Adjusting Kubernetes node labels¶
Problem¶
Control-Plane or Worker nodes are automatically marked with a label that is unwanted.
For example, the control-plane node may be marked with both control-plane and worker roles
node-role.kubernetes.io/control-plane=
node-role.kubernetes.io/worker=
Explanation¶
Each kubernetes node comes with a set of node labels enabled by default. The k8s snap defaults with both control-plane and worker role labels, while the worker node only has a role label.
For example, consider the following simple deployment with a worker and a control-plane.

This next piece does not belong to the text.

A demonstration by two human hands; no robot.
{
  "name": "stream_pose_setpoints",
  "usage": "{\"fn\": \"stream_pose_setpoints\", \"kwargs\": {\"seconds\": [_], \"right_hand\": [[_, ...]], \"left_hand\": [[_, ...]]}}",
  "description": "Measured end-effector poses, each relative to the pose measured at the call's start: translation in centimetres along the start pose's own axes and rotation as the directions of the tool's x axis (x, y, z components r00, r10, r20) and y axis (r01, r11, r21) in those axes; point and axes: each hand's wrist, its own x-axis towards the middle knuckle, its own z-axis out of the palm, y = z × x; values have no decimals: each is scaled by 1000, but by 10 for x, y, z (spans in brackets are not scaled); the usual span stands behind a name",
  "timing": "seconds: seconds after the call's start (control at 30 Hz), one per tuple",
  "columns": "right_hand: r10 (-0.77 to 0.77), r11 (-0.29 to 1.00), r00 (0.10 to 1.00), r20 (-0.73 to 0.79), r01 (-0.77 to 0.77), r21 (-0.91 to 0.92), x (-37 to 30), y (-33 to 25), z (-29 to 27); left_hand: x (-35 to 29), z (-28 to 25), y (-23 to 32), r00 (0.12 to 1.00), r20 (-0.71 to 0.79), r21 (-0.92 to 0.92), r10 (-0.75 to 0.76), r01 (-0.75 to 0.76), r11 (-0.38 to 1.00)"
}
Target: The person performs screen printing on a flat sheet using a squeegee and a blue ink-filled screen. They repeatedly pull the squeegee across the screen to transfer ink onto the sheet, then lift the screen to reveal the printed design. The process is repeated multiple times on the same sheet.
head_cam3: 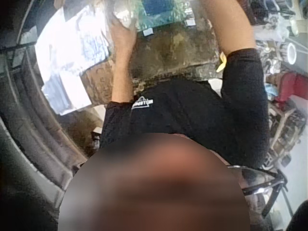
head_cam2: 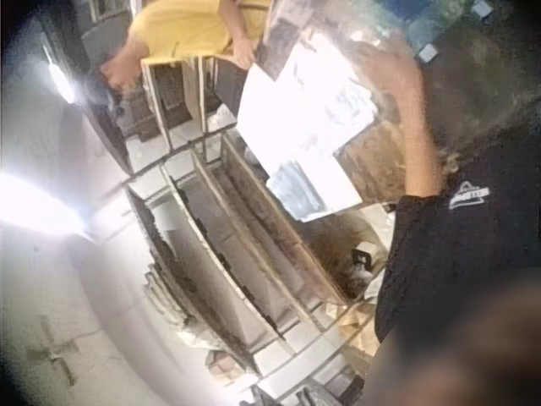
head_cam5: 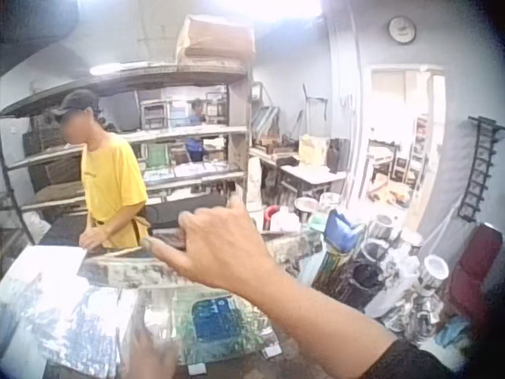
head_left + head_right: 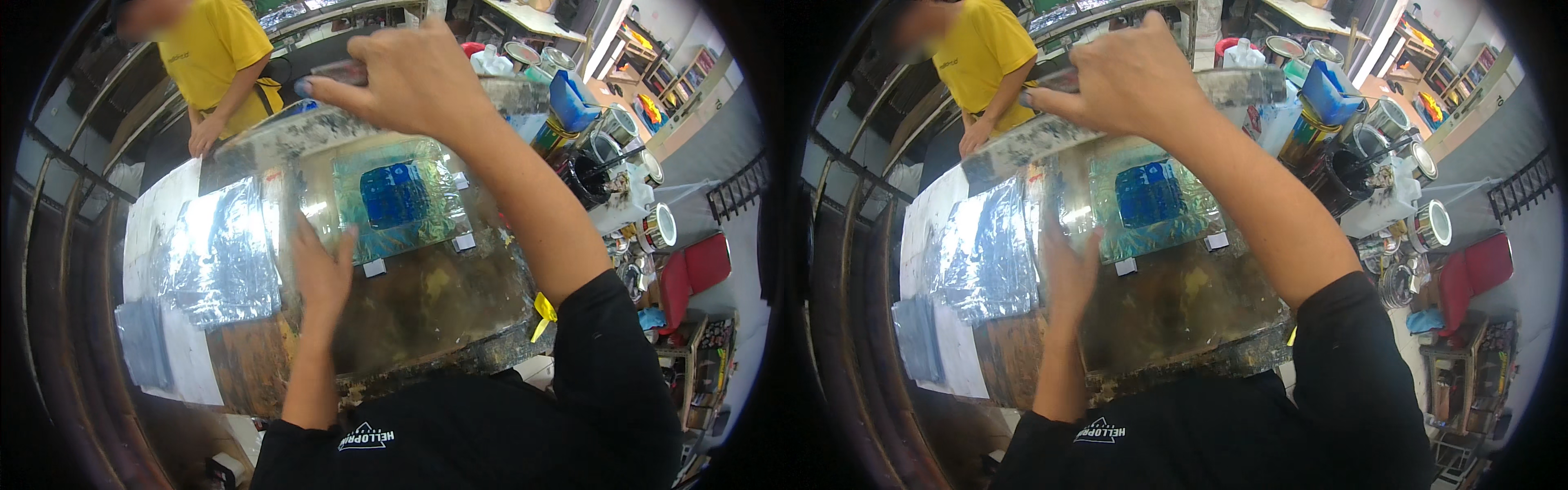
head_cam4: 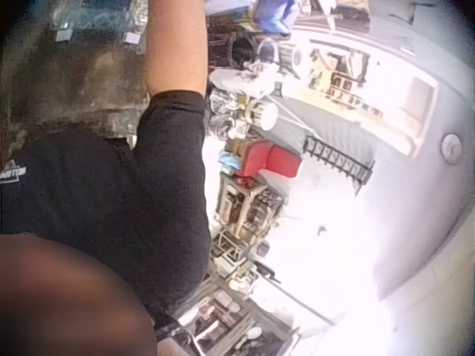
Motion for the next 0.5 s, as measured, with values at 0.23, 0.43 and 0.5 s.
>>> {"fn": "stream_pose_setpoints", "kwargs": {"seconds": [0.23, 0.43, 0.5], "right_hand": [[-20, 995, 997, 72, 13, 96, 40, 13, -17], [1, 991, 976, 219, -30, 128, 51, 22, -25], [-34, 990, 994, 101, 19, 139, 54, 20, -19]], "left_hand": [[-50, 60, -19, 982, 123, 45, -146, 142, 989], [-11, 32, -11, 959, 100, -456, -265, 281, 844], [9, 6, -22, 951, 55, -589, -305, 278, 759]]}}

sudo k8s kubectl get nodes
Outputs
NAME STATUS ROLES AGE VERSION
juju-c212aa-1 Ready worker 3h37m v1.32.0
juju-c212aa-2 Ready control-plane,worker 3h44m v1.32.0
Solution¶
Adjusting the roles (or any label) be executed by adjusting the application’s
configuration of node-labels.
To add another node label:
current=$(juju config k8s node-labels)
if [[ $current == *" label-to-add="* ]]; then
# replace an existing configured label
updated=${current//label-to-add=*/}
juju config k8s node-labels="${updated} label-to-add=and-its-value"
else
# specifically configure a new label
juju config k8s node-labels="${current} label-to-add=and-its-value"
fi
To remove a node label which was added by default
current=$(juju config k8s node-labels)
if [[ $current == *" label-to-remove="* ]]; then
# remove an existing configured label
updated=${current//label-to-remove=*/}
juju config k8s node-labels="${updated}"
else
# remove an automatically applied label
juju config k8s node-labels="${current} label-to-remove=-"
fi
Node Role example¶
To remove the worker node-rule on a control-plane:
juju config k8s node-labels="node-role.kubernetes.io/worker=-"
Cilium pod fails to detect devices: unable to determine direct routing devices¶
Problem¶
When deploying Canonical Kubernetes on MAAS, the Cilium pods fail to start and reports the error:
level=fatal msg="failed to start: daemon creation failed: failed to detect devices: unable to determine direct routing device. Use --direct-routing-device to specify it\nfailed to stop: unable to find controller ipcache-inject-labels" subsys=daemon
Explanation¶
This issue was introduced in Cilium 1.15 and has been reported here. Both
devices and direct-routing-device lists must now be set in direct routing
mode. Direct routing mode is used by BPF, NodePort and BPF host routing.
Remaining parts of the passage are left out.